*Task to carry out*: Copy every line of the data that contains the string "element".

[Source data]
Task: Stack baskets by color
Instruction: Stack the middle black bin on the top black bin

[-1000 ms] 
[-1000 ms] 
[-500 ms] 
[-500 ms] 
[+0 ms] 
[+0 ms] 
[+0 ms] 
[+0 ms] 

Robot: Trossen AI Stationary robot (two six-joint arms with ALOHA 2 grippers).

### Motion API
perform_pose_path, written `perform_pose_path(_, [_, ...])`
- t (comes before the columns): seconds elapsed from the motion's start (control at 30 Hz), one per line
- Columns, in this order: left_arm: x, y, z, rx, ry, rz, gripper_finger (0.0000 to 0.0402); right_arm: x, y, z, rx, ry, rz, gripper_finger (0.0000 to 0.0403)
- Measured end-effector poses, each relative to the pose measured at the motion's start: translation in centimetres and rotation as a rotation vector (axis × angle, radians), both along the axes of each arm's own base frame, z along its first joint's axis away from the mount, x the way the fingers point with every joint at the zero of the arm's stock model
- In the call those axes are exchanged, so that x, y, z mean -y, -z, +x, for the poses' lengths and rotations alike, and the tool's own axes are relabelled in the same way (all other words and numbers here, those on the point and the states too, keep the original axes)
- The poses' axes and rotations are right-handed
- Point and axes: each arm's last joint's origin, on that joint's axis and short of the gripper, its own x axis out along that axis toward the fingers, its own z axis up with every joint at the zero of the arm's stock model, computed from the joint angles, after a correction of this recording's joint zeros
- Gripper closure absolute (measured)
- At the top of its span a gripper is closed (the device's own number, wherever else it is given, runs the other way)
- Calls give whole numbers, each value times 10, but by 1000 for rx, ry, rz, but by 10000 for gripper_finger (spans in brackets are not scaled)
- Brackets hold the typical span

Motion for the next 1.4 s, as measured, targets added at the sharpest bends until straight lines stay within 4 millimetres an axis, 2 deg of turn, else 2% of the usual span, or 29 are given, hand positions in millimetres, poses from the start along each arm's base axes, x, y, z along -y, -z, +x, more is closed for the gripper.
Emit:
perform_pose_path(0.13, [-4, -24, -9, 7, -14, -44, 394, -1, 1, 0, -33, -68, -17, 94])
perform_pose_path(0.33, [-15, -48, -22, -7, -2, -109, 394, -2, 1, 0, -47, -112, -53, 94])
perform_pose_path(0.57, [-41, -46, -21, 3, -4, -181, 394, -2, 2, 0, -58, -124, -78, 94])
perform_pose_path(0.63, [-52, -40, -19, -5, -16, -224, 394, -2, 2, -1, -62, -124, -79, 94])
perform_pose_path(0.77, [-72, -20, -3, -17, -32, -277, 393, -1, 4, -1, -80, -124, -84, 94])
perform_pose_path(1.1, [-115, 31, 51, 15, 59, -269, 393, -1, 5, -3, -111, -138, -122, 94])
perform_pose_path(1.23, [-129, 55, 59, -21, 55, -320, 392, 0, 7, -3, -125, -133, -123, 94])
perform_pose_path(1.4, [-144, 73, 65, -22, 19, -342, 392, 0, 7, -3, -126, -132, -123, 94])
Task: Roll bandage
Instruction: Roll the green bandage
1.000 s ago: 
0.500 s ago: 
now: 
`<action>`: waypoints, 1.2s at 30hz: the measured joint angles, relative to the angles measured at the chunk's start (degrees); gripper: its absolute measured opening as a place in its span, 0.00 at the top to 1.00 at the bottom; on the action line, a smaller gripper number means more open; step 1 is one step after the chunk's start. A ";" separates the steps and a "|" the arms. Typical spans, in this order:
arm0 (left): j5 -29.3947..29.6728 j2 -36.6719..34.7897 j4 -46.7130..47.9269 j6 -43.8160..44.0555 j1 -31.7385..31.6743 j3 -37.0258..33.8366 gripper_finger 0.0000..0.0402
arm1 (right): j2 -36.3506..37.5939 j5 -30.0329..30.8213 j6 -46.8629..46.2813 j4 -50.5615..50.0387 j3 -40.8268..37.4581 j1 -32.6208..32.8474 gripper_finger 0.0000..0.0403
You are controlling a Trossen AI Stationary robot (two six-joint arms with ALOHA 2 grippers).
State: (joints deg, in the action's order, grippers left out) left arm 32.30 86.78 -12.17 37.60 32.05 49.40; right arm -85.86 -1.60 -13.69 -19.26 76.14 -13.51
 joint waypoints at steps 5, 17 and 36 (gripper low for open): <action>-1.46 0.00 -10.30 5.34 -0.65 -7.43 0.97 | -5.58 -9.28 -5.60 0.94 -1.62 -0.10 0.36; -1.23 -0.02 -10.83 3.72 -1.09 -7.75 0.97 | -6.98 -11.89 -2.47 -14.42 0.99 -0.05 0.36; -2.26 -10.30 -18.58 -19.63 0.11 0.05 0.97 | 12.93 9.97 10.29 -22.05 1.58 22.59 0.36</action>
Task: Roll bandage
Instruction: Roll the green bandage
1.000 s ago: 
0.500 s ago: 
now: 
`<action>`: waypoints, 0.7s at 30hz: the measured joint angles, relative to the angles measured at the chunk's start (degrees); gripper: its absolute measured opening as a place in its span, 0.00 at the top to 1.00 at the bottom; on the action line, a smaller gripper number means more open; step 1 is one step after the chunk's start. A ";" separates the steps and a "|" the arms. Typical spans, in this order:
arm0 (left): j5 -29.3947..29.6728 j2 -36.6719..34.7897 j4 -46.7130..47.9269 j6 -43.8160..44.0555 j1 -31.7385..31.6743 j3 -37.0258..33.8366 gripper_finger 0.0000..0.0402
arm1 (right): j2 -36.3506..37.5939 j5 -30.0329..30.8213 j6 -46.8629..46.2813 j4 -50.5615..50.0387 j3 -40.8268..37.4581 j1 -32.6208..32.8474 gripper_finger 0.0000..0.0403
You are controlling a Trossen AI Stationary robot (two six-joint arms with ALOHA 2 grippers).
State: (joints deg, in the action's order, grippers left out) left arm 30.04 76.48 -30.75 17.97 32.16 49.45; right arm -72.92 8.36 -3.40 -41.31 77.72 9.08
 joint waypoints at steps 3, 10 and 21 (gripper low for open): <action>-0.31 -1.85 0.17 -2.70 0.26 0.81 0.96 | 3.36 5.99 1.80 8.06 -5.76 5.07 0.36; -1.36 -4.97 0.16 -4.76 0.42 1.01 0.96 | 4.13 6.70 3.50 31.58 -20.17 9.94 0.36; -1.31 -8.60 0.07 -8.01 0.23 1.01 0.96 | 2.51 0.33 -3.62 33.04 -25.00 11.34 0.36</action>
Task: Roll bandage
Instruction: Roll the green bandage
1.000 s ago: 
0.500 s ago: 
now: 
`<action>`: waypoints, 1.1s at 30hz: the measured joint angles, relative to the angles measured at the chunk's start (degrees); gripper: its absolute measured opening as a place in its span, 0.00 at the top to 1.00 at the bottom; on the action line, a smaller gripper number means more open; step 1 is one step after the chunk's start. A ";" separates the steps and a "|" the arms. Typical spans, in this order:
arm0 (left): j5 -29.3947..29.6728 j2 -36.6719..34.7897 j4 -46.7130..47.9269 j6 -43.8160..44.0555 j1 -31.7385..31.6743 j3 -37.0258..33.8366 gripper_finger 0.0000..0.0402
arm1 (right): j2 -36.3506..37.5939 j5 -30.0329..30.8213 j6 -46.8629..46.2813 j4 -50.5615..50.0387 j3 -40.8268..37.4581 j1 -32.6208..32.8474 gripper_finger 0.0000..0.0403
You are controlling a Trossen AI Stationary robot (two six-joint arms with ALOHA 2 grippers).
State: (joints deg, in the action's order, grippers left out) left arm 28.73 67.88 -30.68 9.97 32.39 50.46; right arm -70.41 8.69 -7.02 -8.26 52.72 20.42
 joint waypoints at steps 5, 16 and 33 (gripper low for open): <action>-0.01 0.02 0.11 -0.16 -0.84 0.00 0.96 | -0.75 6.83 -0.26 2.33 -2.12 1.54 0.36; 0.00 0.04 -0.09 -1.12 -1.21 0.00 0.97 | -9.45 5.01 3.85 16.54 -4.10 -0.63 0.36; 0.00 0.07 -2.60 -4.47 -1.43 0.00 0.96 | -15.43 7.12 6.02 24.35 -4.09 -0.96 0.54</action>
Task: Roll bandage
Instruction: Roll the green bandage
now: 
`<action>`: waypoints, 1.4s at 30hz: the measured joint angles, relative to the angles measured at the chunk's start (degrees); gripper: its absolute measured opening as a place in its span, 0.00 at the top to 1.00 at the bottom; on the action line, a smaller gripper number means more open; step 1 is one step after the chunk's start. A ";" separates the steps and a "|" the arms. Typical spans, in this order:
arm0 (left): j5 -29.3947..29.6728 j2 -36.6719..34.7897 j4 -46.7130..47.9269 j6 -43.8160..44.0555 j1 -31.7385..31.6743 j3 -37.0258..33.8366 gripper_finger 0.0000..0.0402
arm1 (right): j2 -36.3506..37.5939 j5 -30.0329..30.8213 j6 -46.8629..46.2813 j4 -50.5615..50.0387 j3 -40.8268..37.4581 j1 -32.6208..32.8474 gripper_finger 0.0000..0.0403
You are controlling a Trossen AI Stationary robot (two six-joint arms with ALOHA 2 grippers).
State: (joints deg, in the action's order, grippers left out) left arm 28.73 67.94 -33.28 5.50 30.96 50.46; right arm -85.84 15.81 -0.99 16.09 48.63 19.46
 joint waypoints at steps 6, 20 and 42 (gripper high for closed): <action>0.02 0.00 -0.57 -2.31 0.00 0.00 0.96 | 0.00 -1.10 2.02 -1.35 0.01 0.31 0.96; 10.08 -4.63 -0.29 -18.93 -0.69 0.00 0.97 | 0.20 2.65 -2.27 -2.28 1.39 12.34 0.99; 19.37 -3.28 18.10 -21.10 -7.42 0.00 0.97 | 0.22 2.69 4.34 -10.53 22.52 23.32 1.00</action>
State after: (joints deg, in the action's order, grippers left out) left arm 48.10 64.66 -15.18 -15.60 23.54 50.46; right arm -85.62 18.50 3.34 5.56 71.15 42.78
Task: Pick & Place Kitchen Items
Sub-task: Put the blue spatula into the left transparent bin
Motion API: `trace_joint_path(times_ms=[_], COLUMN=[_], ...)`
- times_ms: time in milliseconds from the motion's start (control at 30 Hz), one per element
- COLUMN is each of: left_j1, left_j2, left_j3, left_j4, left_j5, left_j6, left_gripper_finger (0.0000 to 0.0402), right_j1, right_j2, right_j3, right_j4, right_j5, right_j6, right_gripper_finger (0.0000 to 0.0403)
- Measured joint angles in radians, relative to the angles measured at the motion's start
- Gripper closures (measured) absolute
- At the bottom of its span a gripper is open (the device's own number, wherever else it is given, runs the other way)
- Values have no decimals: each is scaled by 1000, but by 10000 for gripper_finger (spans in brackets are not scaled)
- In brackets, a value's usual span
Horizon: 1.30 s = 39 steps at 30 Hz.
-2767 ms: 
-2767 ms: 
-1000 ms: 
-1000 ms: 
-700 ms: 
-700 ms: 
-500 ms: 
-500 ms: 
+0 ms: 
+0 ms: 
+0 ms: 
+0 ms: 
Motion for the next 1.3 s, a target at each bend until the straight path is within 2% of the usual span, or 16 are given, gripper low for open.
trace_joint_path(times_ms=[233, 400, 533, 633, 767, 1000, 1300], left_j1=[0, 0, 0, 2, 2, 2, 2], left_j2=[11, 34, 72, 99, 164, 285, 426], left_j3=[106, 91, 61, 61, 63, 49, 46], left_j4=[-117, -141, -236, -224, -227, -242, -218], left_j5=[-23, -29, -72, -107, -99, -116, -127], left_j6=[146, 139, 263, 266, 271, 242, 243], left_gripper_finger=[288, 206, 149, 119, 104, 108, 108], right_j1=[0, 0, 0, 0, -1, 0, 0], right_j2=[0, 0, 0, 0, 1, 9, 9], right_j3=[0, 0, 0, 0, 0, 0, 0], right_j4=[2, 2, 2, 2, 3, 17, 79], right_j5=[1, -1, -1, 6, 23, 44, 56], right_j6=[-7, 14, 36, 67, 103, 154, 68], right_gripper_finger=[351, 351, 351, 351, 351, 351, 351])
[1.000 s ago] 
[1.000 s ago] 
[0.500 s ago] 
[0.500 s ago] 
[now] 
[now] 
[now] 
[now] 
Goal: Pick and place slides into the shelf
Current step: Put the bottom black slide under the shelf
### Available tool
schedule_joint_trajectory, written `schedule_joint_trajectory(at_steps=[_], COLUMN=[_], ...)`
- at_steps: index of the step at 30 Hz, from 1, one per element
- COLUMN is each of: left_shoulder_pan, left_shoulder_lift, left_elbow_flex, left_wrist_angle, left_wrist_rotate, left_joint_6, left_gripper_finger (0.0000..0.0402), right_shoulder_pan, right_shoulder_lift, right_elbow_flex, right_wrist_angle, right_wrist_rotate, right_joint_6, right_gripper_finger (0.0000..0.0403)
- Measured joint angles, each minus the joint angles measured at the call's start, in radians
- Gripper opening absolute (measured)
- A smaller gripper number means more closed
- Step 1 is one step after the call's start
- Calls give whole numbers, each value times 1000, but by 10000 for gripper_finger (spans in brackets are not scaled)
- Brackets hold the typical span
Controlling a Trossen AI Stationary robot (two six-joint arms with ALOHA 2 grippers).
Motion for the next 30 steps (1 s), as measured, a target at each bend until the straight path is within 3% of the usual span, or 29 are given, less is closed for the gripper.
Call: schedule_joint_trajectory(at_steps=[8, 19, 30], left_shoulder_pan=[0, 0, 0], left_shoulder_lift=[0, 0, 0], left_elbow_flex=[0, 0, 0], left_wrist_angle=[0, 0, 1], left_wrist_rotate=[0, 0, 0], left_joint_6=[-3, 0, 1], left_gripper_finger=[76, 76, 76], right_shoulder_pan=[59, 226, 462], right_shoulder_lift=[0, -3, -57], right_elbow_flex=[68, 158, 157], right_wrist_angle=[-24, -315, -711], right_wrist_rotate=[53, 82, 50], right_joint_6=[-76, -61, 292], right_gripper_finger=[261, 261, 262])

*Solution to the problem*:
- times_ms: time in milliseconds from the motion's start (control at 30 Hz), one per element
- at_steps: index of the step at 30 Hz, from 1, one per element

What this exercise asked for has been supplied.